Research
I’m interested in using topological data analysis to study topological objects in lattice models from statistical physics and particle physics. In particular, I use ideas from applied topology to develop data-driven tools to study these topological objects and phase transitions associated to them. By building up a methodology for using persistent homology with well-understood lattice models such as the XY model, and SU(2) lattice gauge theory, the hope is that eventually it can help our understanding of phenomena at the forefront of physics like the deconfinement phase transition in quantum chromodynamics (QCD).
Quantitative analysis of phase transitions in XY models
One of the major projects of my PhD was to develop a methodology for using persistent homology with 2D XY models. These models can display point-like topological defects such as vortices, antivortices, and line-like defects such as domain walls. I came up with a class of filtrations which capture these defects as persistent 1-dimensional holes.
To get a flavour of what the persistence of the XY model tells us, I wrote a small web app that can be found here.
Beyond a qualitative picture of the vortices and antivortices of the XY model across the phase transition, the main aim was to obtain quantitative estimates of the transition temperature and one of the critical exponents of the transition. I achieved this using machine learning on persistence images demonstrating that, as you change the lattice size, the ML estimates of the transition temperature follow a certain scaling law. Besides allowing extrapolation of the continuum transition temperature and the critical exponent of correlation legnth, this provides evidence that the persistence is coupling to the degrees of freedom relevant to the phase transition. See the paper here.

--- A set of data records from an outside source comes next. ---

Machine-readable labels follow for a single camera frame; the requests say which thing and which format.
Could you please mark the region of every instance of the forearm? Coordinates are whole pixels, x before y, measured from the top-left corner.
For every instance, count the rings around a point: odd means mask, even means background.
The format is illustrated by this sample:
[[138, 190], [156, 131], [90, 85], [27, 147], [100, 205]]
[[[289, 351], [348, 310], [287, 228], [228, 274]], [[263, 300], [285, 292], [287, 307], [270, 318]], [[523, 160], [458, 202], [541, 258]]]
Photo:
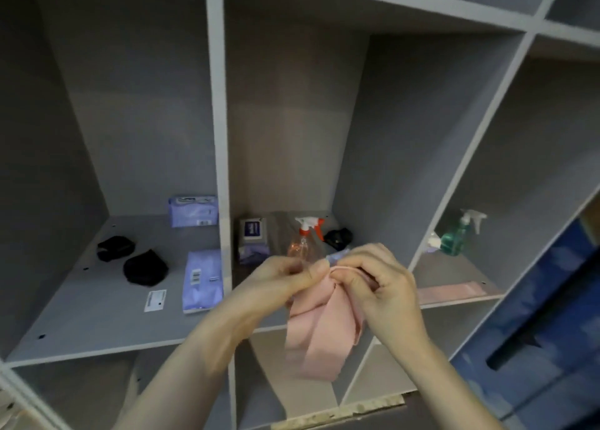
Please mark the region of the forearm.
[[503, 429], [433, 343], [412, 352], [391, 351], [444, 430]]
[[237, 345], [235, 322], [216, 310], [166, 360], [115, 430], [203, 428]]

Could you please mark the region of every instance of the green spray bottle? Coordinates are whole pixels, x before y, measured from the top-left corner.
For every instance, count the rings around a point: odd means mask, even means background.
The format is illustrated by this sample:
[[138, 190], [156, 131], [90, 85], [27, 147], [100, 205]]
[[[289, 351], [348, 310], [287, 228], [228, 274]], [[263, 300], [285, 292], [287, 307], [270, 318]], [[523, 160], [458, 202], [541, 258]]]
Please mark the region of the green spray bottle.
[[467, 232], [469, 231], [469, 225], [473, 221], [473, 227], [475, 228], [475, 234], [479, 234], [481, 228], [481, 221], [487, 218], [487, 215], [478, 212], [473, 209], [463, 210], [464, 214], [460, 218], [458, 228], [449, 231], [442, 236], [442, 245], [440, 250], [446, 255], [458, 256], [464, 249], [464, 242], [466, 241]]

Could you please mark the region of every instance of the shelving unit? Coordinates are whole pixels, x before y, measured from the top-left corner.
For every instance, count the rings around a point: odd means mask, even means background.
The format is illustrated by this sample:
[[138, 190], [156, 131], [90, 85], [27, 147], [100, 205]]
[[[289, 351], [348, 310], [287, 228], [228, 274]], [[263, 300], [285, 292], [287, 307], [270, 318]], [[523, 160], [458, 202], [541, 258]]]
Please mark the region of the shelving unit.
[[[79, 410], [108, 430], [202, 319], [180, 307], [189, 251], [221, 248], [226, 293], [251, 272], [242, 216], [268, 218], [278, 254], [295, 216], [325, 216], [384, 243], [423, 296], [475, 283], [422, 301], [451, 357], [599, 189], [600, 0], [0, 4], [0, 377], [61, 430]], [[216, 194], [220, 226], [171, 229], [177, 193]], [[462, 208], [489, 215], [481, 235], [423, 253]], [[114, 234], [169, 264], [163, 310], [95, 257]], [[334, 382], [287, 376], [287, 319], [239, 347], [207, 428], [414, 388], [368, 328]]]

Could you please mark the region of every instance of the person's right hand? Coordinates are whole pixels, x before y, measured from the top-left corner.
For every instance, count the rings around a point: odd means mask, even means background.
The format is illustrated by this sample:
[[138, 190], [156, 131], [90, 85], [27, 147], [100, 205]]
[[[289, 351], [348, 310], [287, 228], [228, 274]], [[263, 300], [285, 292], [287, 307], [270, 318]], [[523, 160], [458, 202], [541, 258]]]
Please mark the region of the person's right hand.
[[399, 361], [408, 362], [430, 346], [416, 294], [415, 277], [382, 244], [355, 248], [337, 266], [359, 267], [379, 284], [372, 291], [363, 277], [348, 269], [331, 276], [356, 298], [372, 332]]

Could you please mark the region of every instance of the tissue pack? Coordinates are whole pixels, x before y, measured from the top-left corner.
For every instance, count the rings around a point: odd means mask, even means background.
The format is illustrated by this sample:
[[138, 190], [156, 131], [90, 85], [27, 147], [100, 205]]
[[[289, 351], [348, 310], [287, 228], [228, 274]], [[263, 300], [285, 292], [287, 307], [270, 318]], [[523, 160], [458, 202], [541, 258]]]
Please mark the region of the tissue pack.
[[223, 300], [221, 250], [188, 253], [182, 300], [184, 313], [208, 310]]
[[271, 256], [266, 231], [266, 218], [240, 220], [237, 252], [240, 264], [260, 264]]
[[218, 223], [216, 196], [178, 196], [169, 199], [169, 215], [173, 228], [211, 226]]

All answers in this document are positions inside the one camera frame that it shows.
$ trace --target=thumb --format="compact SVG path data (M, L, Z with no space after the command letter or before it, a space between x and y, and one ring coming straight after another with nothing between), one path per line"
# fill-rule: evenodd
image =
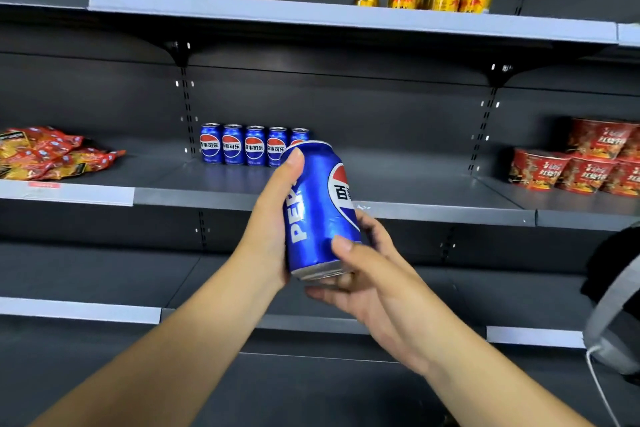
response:
M383 294L396 295L404 289L407 272L387 260L370 246L354 243L336 235L331 242L333 253L352 269L363 272Z
M293 183L298 180L305 167L305 156L298 148L293 149L287 160L273 173L264 187L260 200L265 203L277 203L282 206L291 190Z

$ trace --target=hand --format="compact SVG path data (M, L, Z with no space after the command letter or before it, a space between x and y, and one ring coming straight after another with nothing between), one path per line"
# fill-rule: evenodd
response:
M285 230L282 205L293 183L305 167L305 156L294 149L289 158L273 173L253 206L249 223L232 255L250 263L274 279L281 289L289 279L285 268Z
M355 272L321 281L338 289L311 286L306 292L354 316L396 360L424 376L428 368L424 348L428 337L420 310L429 307L434 294L397 252L380 222L360 210L356 215L375 250L334 237L333 253Z

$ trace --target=person's left thumb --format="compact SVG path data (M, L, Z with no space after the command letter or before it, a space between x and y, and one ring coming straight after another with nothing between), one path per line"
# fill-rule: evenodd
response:
M271 176L260 195L260 201L282 206L293 184L305 167L305 156L298 148L293 149L287 160Z

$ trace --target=blue pepsi can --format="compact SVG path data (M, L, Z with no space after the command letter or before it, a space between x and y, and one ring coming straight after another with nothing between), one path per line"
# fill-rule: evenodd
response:
M200 152L202 152L202 160L220 164L222 162L222 144L220 139L220 124L206 123L200 129Z
M264 127L250 125L244 132L244 154L248 165L264 165L267 153L264 145Z
M267 157L269 167L280 167L280 157L284 149L289 145L287 129L284 127L271 127L267 137Z
M222 152L225 164L244 164L242 125L230 123L222 132Z
M291 130L291 144L300 144L300 142L306 142L309 140L310 132L308 128L293 128Z
M305 155L305 168L283 206L289 271L301 280L348 272L331 250L335 235L360 242L344 164L320 140L289 146L282 154L283 162L295 148Z

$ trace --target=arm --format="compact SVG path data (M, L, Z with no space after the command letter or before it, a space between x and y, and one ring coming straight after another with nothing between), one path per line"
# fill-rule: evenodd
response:
M193 297L32 426L190 425L286 283L282 203L303 166L298 150L274 172L236 251Z
M482 339L397 253L386 230L358 212L378 250L345 238L333 251L355 273L307 293L354 315L396 359L425 377L463 427L593 427Z

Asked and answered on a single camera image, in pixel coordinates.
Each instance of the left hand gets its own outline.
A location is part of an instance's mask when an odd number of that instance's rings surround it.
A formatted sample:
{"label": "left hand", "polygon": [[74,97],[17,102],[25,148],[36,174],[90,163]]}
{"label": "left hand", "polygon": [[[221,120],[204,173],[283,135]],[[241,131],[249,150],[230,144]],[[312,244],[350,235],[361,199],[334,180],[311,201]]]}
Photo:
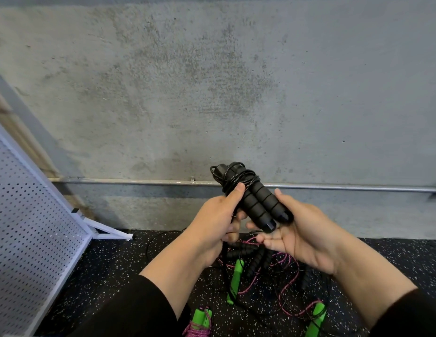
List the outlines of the left hand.
{"label": "left hand", "polygon": [[247,215],[238,211],[232,220],[232,214],[245,190],[244,184],[239,183],[227,197],[217,196],[208,200],[183,233],[197,243],[205,266],[213,264],[221,252],[223,241],[237,241],[241,220]]}

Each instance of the gray concrete wall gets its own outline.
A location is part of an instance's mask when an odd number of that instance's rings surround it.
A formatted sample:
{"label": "gray concrete wall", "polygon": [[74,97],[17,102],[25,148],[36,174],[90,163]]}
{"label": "gray concrete wall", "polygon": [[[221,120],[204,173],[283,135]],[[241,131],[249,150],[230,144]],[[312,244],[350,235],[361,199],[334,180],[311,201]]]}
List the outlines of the gray concrete wall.
{"label": "gray concrete wall", "polygon": [[[210,180],[240,160],[265,181],[436,185],[436,0],[118,3],[0,0],[0,75],[48,175]],[[63,191],[130,228],[183,228],[217,192]],[[436,237],[436,197],[294,195],[359,236]]]}

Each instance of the right hand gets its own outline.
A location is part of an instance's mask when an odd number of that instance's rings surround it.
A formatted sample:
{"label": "right hand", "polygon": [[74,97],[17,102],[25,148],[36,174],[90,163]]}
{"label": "right hand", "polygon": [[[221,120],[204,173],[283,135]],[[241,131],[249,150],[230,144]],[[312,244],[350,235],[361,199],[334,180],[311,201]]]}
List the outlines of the right hand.
{"label": "right hand", "polygon": [[[299,202],[279,189],[274,194],[294,215],[294,222],[270,234],[260,233],[257,241],[266,248],[290,254],[313,268],[335,274],[338,245],[351,235],[312,204]],[[253,222],[246,227],[257,229]]]}

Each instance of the forearm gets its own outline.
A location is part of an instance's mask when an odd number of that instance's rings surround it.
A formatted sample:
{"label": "forearm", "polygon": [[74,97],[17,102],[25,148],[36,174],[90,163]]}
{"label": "forearm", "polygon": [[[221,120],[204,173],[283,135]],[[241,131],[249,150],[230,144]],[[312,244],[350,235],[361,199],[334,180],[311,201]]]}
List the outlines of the forearm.
{"label": "forearm", "polygon": [[204,270],[204,260],[192,239],[182,233],[146,266],[140,275],[166,296],[178,319]]}
{"label": "forearm", "polygon": [[360,239],[345,233],[336,250],[334,277],[356,305],[367,326],[416,286]]}

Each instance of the white perforated panel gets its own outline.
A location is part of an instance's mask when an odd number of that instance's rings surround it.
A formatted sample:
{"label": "white perforated panel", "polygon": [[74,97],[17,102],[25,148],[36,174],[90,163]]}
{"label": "white perforated panel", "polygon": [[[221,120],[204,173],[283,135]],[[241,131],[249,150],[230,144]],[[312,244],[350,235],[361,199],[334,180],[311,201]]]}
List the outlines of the white perforated panel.
{"label": "white perforated panel", "polygon": [[89,237],[16,154],[0,140],[0,335],[28,331]]}

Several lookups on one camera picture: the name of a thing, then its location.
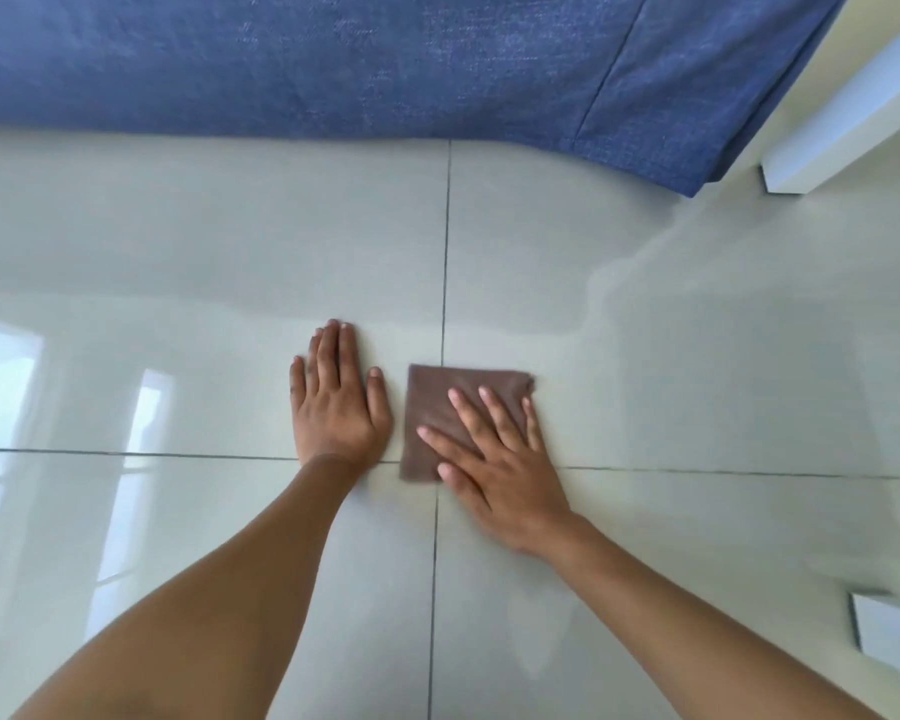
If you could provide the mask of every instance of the finger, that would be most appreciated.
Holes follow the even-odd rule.
[[[543,431],[540,429],[540,420],[537,419],[537,407],[534,400],[528,396],[523,397],[523,413],[527,415],[527,444],[534,452],[541,455],[547,454],[547,445],[543,441]]]
[[[430,427],[417,427],[416,434],[423,440],[436,454],[444,460],[453,463],[458,468],[474,477],[477,484],[480,484],[479,475],[481,468],[486,464],[482,459],[473,454],[466,447],[457,444],[449,436],[438,432]]]
[[[307,398],[307,384],[303,377],[303,359],[300,356],[293,357],[293,363],[289,365],[289,405],[296,414],[300,405]]]
[[[323,338],[316,350],[316,370],[320,375],[320,388],[334,390],[340,387],[340,374],[337,371],[337,335],[340,324],[336,320],[328,320],[323,328]]]
[[[456,498],[470,511],[480,528],[487,529],[491,522],[492,510],[484,492],[470,476],[450,462],[441,462],[436,469],[440,479],[450,486]]]
[[[360,386],[357,332],[350,323],[339,327],[339,385],[349,388]]]
[[[483,457],[489,458],[492,454],[499,451],[503,444],[497,433],[491,428],[490,424],[484,421],[484,418],[480,416],[480,411],[474,408],[463,392],[456,388],[451,388],[448,395],[460,421],[463,422],[466,431],[473,438],[474,445],[480,447]]]
[[[317,349],[321,345],[321,338],[324,338],[324,329],[317,328],[313,337],[310,338],[310,348],[307,350],[307,394],[311,397],[317,393],[321,387],[321,375],[317,371]]]
[[[477,391],[480,393],[480,399],[486,405],[486,409],[490,412],[490,418],[493,420],[493,426],[497,428],[497,436],[500,442],[514,452],[522,447],[527,447],[520,435],[520,431],[516,428],[514,420],[511,419],[507,412],[507,407],[503,405],[492,388],[481,386]]]
[[[366,374],[366,408],[370,412],[370,423],[377,432],[390,434],[394,429],[394,414],[390,399],[387,399],[387,382],[384,372],[377,366]]]

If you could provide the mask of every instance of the hand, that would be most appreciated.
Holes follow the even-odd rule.
[[[380,461],[394,417],[376,366],[366,375],[364,392],[352,325],[329,320],[316,329],[306,365],[296,356],[289,368],[289,400],[301,464],[334,455],[353,467],[356,478]]]
[[[420,438],[447,460],[437,472],[483,532],[510,548],[542,558],[554,531],[572,522],[575,514],[547,457],[534,402],[523,400],[525,442],[492,389],[481,386],[480,398],[493,427],[462,393],[451,388],[449,397],[482,458],[449,436],[420,427]]]

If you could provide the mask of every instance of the forearm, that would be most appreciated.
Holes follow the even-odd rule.
[[[242,531],[84,646],[18,717],[263,718],[357,477],[336,458],[312,460]]]
[[[574,519],[545,558],[683,720],[878,720],[789,654]]]

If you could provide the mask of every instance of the blue bedsheet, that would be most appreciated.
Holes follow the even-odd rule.
[[[0,0],[0,123],[499,139],[684,195],[844,0]]]

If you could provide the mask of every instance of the white tile floor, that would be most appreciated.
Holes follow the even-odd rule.
[[[411,362],[534,372],[580,510],[900,720],[845,601],[900,593],[900,136],[803,199],[762,192],[758,144],[687,200],[503,144],[0,131],[0,718],[292,478],[287,366],[335,316],[397,404]],[[385,464],[272,716],[673,715],[548,571]]]

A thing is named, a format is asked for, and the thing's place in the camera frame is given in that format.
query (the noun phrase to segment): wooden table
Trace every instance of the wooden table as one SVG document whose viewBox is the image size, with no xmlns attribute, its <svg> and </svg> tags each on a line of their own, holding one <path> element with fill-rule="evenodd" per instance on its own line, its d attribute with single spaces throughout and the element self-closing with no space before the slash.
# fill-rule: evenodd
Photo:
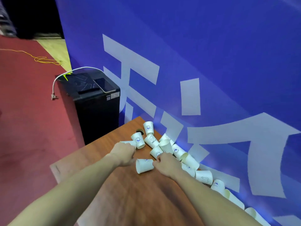
<svg viewBox="0 0 301 226">
<path fill-rule="evenodd" d="M 144 122 L 138 117 L 52 164 L 50 168 L 57 182 L 100 160 L 115 143 L 131 140 L 137 129 L 143 129 Z M 159 140 L 161 135 L 155 131 L 155 137 Z M 137 149 L 134 157 L 154 159 L 150 151 L 146 145 Z M 135 164 L 119 167 L 107 178 L 77 223 L 79 226 L 203 225 L 174 181 L 156 169 L 139 175 Z"/>
</svg>

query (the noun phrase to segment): cup
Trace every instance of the cup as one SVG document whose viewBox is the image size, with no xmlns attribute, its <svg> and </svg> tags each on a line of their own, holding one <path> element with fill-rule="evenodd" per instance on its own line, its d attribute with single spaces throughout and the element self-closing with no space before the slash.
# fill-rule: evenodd
<svg viewBox="0 0 301 226">
<path fill-rule="evenodd" d="M 161 142 L 159 143 L 159 146 L 162 149 L 162 151 L 164 151 L 166 153 L 173 154 L 173 151 L 172 151 L 172 148 L 171 148 L 171 144 L 170 144 L 170 140 L 168 140 L 168 139 L 161 140 Z"/>
<path fill-rule="evenodd" d="M 151 156 L 153 156 L 155 159 L 157 159 L 157 156 L 161 153 L 163 153 L 163 151 L 159 145 L 150 151 Z"/>
<path fill-rule="evenodd" d="M 145 130 L 145 134 L 146 136 L 148 136 L 149 134 L 155 134 L 155 131 L 153 129 L 153 122 L 151 121 L 146 121 L 144 124 L 143 124 L 143 127 L 144 127 L 144 130 Z"/>
<path fill-rule="evenodd" d="M 211 186 L 211 189 L 219 192 L 221 195 L 224 195 L 224 193 L 225 193 L 225 184 L 220 179 L 215 179 L 212 186 Z"/>
<path fill-rule="evenodd" d="M 180 161 L 183 158 L 186 158 L 188 155 L 188 153 L 186 151 L 184 151 L 182 148 L 180 148 L 176 143 L 174 145 L 172 145 L 172 151 L 173 151 L 173 154 L 175 155 L 175 157 Z"/>
<path fill-rule="evenodd" d="M 237 197 L 235 197 L 229 190 L 225 189 L 224 197 L 227 198 L 229 201 L 233 202 L 238 207 L 244 209 L 243 202 L 241 202 Z"/>
<path fill-rule="evenodd" d="M 138 159 L 136 160 L 136 170 L 138 174 L 141 174 L 146 171 L 153 169 L 153 160 L 152 159 Z"/>
<path fill-rule="evenodd" d="M 187 154 L 186 157 L 183 156 L 182 162 L 187 166 L 190 166 L 195 171 L 200 167 L 200 164 L 190 154 Z"/>
<path fill-rule="evenodd" d="M 211 171 L 195 171 L 196 179 L 202 183 L 211 185 L 213 177 Z"/>
<path fill-rule="evenodd" d="M 147 137 L 145 137 L 144 142 L 147 143 L 152 149 L 159 145 L 158 140 L 152 133 L 150 133 Z"/>
<path fill-rule="evenodd" d="M 255 209 L 246 208 L 245 212 L 258 221 L 263 226 L 271 226 Z"/>
<path fill-rule="evenodd" d="M 181 163 L 181 164 L 182 164 L 182 169 L 184 171 L 188 172 L 192 177 L 195 177 L 195 171 L 191 167 L 187 166 L 184 163 Z"/>
<path fill-rule="evenodd" d="M 131 141 L 120 141 L 121 143 L 129 143 L 130 145 L 134 146 L 135 148 L 137 148 L 136 142 L 134 140 Z"/>
<path fill-rule="evenodd" d="M 175 143 L 174 141 L 171 140 L 171 138 L 168 135 L 166 135 L 166 133 L 164 133 L 164 135 L 160 138 L 159 142 L 161 142 L 161 140 L 170 140 L 171 146 L 174 145 Z"/>
<path fill-rule="evenodd" d="M 136 146 L 138 149 L 143 148 L 145 146 L 145 142 L 141 135 L 141 132 L 136 132 L 131 136 L 132 140 L 136 142 Z"/>
</svg>

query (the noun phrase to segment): person's right arm
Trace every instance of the person's right arm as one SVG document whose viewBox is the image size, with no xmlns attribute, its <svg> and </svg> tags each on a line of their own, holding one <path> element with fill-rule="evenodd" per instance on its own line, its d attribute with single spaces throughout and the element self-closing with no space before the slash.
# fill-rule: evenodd
<svg viewBox="0 0 301 226">
<path fill-rule="evenodd" d="M 157 158 L 154 167 L 180 186 L 206 226 L 261 226 L 240 207 L 190 176 L 171 153 Z"/>
</svg>

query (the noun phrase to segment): smartphone
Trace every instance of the smartphone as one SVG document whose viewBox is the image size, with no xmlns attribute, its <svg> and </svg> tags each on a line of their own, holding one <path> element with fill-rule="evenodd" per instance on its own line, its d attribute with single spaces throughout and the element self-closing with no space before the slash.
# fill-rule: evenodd
<svg viewBox="0 0 301 226">
<path fill-rule="evenodd" d="M 94 79 L 94 82 L 103 90 L 105 93 L 116 91 L 114 87 L 104 78 Z"/>
</svg>

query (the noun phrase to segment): white sticker
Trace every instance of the white sticker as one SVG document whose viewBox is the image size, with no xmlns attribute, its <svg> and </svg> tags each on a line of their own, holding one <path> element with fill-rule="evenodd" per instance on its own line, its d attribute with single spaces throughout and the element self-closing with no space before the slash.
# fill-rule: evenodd
<svg viewBox="0 0 301 226">
<path fill-rule="evenodd" d="M 118 98 L 119 96 L 120 96 L 120 92 L 112 93 L 111 94 L 111 99 Z"/>
</svg>

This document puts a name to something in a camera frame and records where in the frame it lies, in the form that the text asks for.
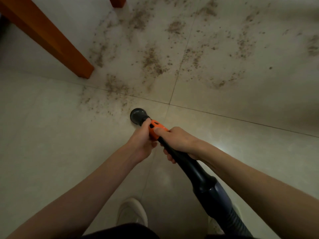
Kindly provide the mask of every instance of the black round nozzle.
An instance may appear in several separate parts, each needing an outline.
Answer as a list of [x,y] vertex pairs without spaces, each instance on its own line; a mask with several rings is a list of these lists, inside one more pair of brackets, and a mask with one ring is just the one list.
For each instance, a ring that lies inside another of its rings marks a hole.
[[144,109],[135,108],[131,111],[130,118],[133,123],[141,126],[143,122],[150,117],[147,115]]

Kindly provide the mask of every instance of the orange handle grip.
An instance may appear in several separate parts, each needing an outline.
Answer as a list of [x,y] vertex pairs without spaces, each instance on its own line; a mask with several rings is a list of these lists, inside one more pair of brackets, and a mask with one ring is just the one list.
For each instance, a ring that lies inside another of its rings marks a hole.
[[155,140],[157,140],[157,139],[159,138],[159,136],[154,132],[154,129],[155,129],[156,127],[163,128],[163,129],[165,129],[166,131],[168,131],[168,129],[167,129],[166,127],[164,127],[162,124],[160,124],[158,121],[152,120],[152,121],[151,121],[151,124],[150,124],[149,127],[148,127],[148,130],[149,130],[149,132],[150,132],[150,136],[151,136],[153,139],[155,139]]

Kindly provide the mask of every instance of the orange wooden leg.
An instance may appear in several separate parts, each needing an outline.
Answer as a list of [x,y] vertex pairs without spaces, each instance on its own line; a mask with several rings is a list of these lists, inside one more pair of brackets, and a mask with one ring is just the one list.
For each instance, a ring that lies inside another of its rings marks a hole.
[[93,65],[31,0],[0,0],[0,13],[77,76],[90,78]]
[[122,8],[126,0],[110,0],[112,7]]

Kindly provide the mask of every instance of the dark pants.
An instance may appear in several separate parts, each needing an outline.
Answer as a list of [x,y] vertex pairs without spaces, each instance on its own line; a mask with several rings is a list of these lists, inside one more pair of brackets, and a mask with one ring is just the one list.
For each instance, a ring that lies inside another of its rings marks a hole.
[[[160,239],[155,232],[147,227],[137,224],[129,223],[110,229],[97,231],[89,235],[81,237],[82,239],[113,239],[113,238],[147,238],[147,239]],[[222,238],[222,239],[244,239],[249,237],[230,236],[230,235],[207,235],[206,239]]]

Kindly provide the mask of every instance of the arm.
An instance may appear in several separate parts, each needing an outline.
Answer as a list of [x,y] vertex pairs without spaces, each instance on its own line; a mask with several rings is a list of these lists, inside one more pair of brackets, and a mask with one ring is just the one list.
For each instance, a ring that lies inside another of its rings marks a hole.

Center vortices in SU(2) lattice gauge theory
My most recent project sought to detect vortices in configurations of SU(2) lattice gauge theory. We can think of this as being a toy model of QCD where the quarks are infinitely heavy and the gauge group is reduced from SU(3) to SU(2). Nevertheless, we're left with some of the interesting phenomena we're interested in such as confinement and the deconfinement phase transition. One of the most compelling arguments for why this transition occurs relies on objects called center vortices but, unlike the point-like vortices in the XY model, these take the form of two-dimensional closed surfaces. For a given configuration of the model, I defined a filtered complex complex that attempts to construct cubical approximations of those vortex surfaces based on the values of Wilson loops. In particular, the filtration is gauge-invariant where as most existing methods for looking at center vortices rely on gauge fixing. I demonstrated that the resulting persistence diagrams are sensitive to vortices that are explicitly inserted by boundary conditions, and that they can be used to quantitatively analyse the deconfinement phase transition. See the paper here.
Other projects
In other previous projects I have looked at:
- varieties of polynomials in the triangle hyperfield with James Maxwell.
- developing non-parametric statistical tests for equality between distributions based on persistent homology.
Publications
with Jeff Giansiracusa and Biagio Lucini.
We investigate the use of persistent homology, a tool from topological data analysis, as a means to detect and quantitatively describe center vortices in SU(2) lattice gauge theory in a gauge-invariant manner. The sensitivity of our method to vortices in the deconfined phase is confirmed by using twisted boundary conditions which inspires the definition of a new phase indicator for the deconfinement phase transition. We also construct a phase indicator without reference to twisted boundary conditions using a simple k-nearest neighbours classifier. Finite-size scaling analyses of both persistence-based indicators yield accurate estimates of the critical β and critical exponent of correlation length ν of the deconfinement phase transition.
with Jeff Giansiracusa and Biagio Lucini.
We use persistent homology and persistence images as an observable of three different variants of the two-dimensional XY model in order to identify and study their phase transitions. We examine models with the classical XY action, a topological lattice action, and an action with an additional nematic term. In particular, we introduce a new way of computing the persistent homology of lattice spin model configurations and, by considering the fluctuations in the output of logistic regression and k-nearest neighbours models trained on persistence images, we develop a methodology to extract estimates of the critical temperature and the critical exponent of the correlation length. We put particular emphasis on finite-size scaling behaviour and producing estimates with quantifiable error. For each model we successfully identify its phase transition(s) and are able to get an accurate determination of the critical temperatures and critical exponents of the correlation length.
Proceedings
with Biagio Lucini and Jeff Giansiracusa.
Topological Data Analysis (TDA) is a field that leverages tools and ideas from algebraic topology to provide robust methods for analysing geometric and topological aspects of data. One of the principal tools of TDA, persistent homology, produces a quantitative description of how the connectivity and structure of data changes when viewed over a sequence of scales. We propose that this presents a means to directly probe topological objects in gauge theories. We present recent work on using persistent homology to detect center vortices in SU(2) lattice gauge theory configurations in a gauge-invariant manner. We introduce the basics of persistence, describe our construction, and demonstrate that the result is sensitive to vortices. Moreover we discuss how, with simple machine learning, one can use the resulting persistence to quantitatively analyse the deconfinement transition via finite-size scaling, providing evidence on the role of vortices in relation to confinement in Yang-Mills theories.
Theses
Submitted in August 2022. Download.
My masters dissertation, written over the course of Hilary Term 2019. It introduces homotopy type theory and looks at doing synthetic homotopy theory, focussing particularly on defining fibre bundles. The main result is a proof in homotopy type theory of a theorem originally due to Gottlieb. It gives the homotopy groups of the path components of the space $Map(X, K(G,1))$, where $X$ is any space and $K(G,1)$ is the classifying space of a discrete group $G$.
Submitted in April 2019. Download.